▶ _Assignment_
If a record holds a picture, drop the picture and return the rest of the record word for word.

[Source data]
= = = = = = =

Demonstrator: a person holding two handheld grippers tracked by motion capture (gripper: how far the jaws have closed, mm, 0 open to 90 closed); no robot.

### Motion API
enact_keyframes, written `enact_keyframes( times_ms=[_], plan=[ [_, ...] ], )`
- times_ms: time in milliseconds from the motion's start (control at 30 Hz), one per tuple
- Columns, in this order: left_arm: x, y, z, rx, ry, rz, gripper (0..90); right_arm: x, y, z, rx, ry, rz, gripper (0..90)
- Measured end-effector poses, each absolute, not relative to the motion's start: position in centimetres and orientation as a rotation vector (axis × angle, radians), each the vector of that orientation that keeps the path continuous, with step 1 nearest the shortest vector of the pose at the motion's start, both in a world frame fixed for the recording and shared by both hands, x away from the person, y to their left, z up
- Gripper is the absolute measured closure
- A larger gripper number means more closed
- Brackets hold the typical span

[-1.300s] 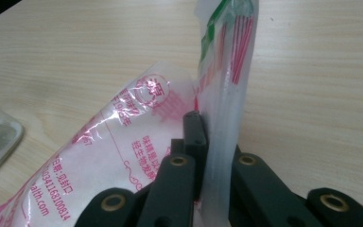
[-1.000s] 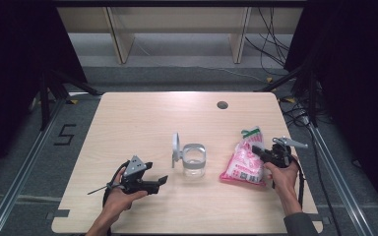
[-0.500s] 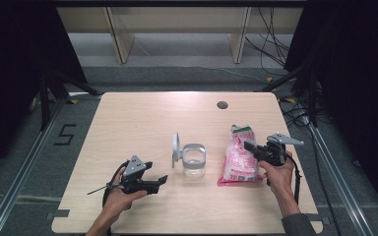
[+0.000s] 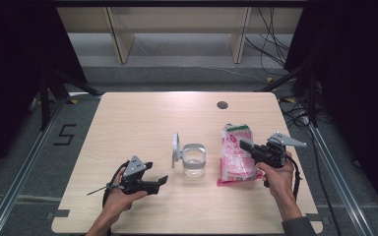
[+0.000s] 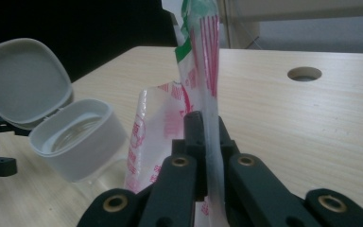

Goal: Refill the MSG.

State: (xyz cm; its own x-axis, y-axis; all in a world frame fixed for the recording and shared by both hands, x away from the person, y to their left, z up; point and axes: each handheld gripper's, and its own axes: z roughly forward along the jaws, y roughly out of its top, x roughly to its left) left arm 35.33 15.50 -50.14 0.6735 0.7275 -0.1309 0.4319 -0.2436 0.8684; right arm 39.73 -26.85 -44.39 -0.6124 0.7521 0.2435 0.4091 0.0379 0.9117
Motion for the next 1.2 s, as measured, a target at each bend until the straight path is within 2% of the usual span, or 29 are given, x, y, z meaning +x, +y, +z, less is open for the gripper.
enact_keyframes(
  times_ms=[700,933,1067,1200],
  plan=[
    [34.3,13.6,-50.7,1.935,0.848,0.342,20.3,37.8,-23.6,-42.0,1.063,2.063,1.709,90.0],
    [33.5,11.9,-51.0,1.954,0.818,0.300,20.3,37.5,-23.7,-41.6,1.082,2.053,1.710,90.0],
    [32.7,10.5,-51.0,1.988,0.768,0.353,23.3,37.2,-23.7,-41.1,1.048,2.020,1.711,90.0],
    [32.2,8.3,-51.1,1.964,0.720,0.327,24.6,36.9,-24.0,-40.1,1.011,1.997,1.725,90.0]
  ],
)
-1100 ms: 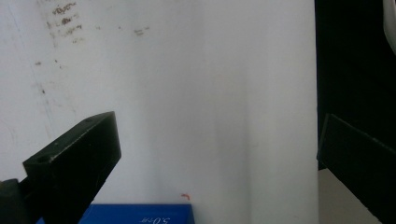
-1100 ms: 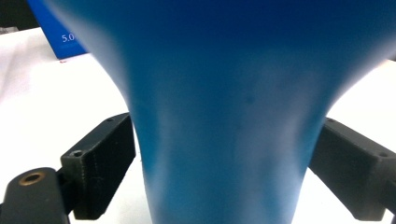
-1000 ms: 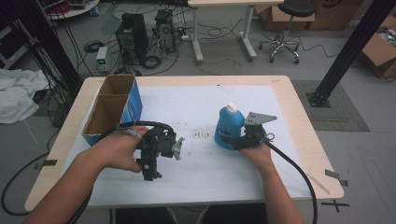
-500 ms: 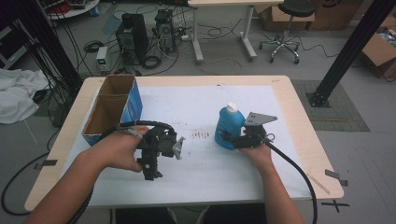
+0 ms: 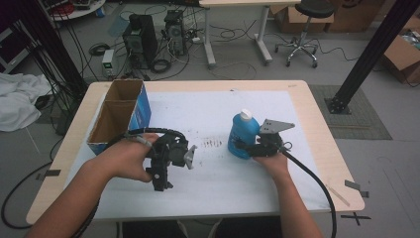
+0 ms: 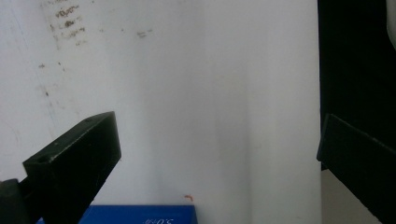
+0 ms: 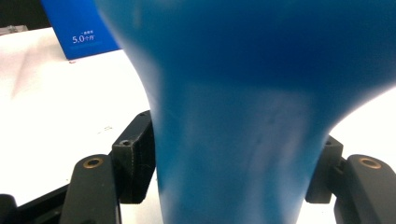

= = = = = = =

▶ _Reply_
Demonstrator: a person holding two handheld grippers tracked by motion capture (gripper: how far the jaws have closed, mm, 0 open to 90 closed); no robot.

### Motion API
enact_keyframes, written `enact_keyframes( times_ms=[_], plan=[ [_, ...] ], )`
- times_ms: time in milliseconds from the motion's start (control at 30 Hz), one per tuple
- Columns, in this order: left_arm: x, y, z, rx, ry, rz, gripper (0..90); right_arm: x, y, z, rx, ry, rz, gripper (0..90)
- Measured end-effector poses, each absolute, not relative to the motion's start: position in centimetres and orientation as a rotation vector (axis × angle, radians), each the vector of that orientation that keeps the path continuous, with step 1 nearest the shortest vector of the pose at the motion's start, both in a world frame fixed for the recording and shared by both hands, x away from the person, y to their left, z up
- Gripper is the absolute measured closure
- A larger gripper number means more closed
- Brackets hold the typical span

[-1.300s] 
[-1.000s] 
[-0.500s] 
[+0.000s] 
[+0.000s] 

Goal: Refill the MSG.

State: (xyz cm; its own x-axis, y-axis; all in a world frame fixed for the recording and shared by both hands, x away from the person, y to their left, z up; point and axes: each handheld gripper's, and its own axes: z roughly forward along the jaws, y roughly out of its top, x roughly to its left) left arm 35.33 15.50 -50.14 0.6735 0.7275 -0.1309 0.4319 -0.2436 0.8684; right arm 39.73 -26.85 -44.39 -0.6124 0.7521 0.2435 0.4091 0.0379 0.9117
Motion for the next 1.2 s, as measured, a target at each bend until the straight path is within 2% of the usual span, or 29 are given, x, y, z meaning +x, +y, +z, less is open for the gripper.
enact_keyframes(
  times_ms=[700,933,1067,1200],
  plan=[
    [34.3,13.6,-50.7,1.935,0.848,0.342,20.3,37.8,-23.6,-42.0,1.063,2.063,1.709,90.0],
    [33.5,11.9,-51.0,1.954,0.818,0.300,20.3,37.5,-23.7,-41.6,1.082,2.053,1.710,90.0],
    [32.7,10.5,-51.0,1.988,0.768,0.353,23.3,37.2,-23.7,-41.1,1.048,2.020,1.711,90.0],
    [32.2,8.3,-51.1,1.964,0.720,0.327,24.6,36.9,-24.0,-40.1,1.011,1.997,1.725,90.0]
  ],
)
-1100 ms: 
-1100 ms: 
-1000 ms: 
-500 ms: 
+0 ms: 
+0 ms: 
+0 ms: 

This is the complete output for the exercise.